Knowledge is viewed as localized and embedded in a specialist practice. It is an ongoing social process of construction and collective action in organizations and a cognitive capability that empowers its possessors with the capacity for physical or intellectual action. Exercising knowledge is a structured activity. In our heads we always make plans for what to do, how to do it and what to do next. There is even a specific place in the frontal lobe of the brain that is vital for planning. When an organizational setting is structured the knowledge that is exercised in this setting also becomes structured. I propose that how knowledge is structured depends on who dominates over the knowledge exercised. Professional and specialist knowledge is a matter of both formal education based on scientific knowledge and skills (Abbott, 1988).
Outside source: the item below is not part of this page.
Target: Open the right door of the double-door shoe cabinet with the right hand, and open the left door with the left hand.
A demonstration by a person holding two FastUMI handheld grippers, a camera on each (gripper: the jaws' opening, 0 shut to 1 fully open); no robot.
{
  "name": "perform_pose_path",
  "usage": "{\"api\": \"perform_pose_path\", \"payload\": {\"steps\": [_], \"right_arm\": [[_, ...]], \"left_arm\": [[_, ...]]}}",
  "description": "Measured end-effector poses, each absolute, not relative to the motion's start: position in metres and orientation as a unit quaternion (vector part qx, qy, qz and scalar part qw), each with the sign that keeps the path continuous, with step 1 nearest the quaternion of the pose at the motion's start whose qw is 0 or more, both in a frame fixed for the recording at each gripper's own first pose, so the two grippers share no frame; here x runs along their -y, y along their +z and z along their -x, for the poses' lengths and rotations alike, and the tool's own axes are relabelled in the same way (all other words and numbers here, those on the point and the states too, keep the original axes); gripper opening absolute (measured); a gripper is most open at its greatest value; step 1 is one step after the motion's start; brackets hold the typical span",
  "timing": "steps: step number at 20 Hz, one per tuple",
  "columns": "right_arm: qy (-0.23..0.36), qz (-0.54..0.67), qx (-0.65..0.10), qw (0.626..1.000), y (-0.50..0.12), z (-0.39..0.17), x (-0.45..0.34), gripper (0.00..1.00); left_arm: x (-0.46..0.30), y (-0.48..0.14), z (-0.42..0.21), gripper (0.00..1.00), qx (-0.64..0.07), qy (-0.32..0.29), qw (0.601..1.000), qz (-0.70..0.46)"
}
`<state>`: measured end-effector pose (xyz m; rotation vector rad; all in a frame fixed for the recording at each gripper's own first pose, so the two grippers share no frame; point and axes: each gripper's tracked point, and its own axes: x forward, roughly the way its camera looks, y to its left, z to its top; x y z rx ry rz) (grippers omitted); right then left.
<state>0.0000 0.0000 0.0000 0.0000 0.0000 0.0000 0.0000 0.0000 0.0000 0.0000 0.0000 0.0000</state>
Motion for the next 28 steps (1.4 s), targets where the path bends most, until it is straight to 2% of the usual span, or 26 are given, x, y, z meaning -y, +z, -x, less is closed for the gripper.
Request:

A professional has the same education as others in the same field but there are better and less good professionals. The difference lies in their capacity to learn from their experience, of acquiring “tacit” knowledge. There is a tacit dimension to all knowledge. Tacit knowledge is learned through experiencing and doing a task, during which the individual develops a feel for and capacity to make intuitive judgments about the successful execution of the activity. Tacit knowledge consists, among other things, of search rules, or heuristics, that identify the problem and the elements consisting of the solution (Polanyi, 1966). They may also be compared to mental schemas or interpretative schemas.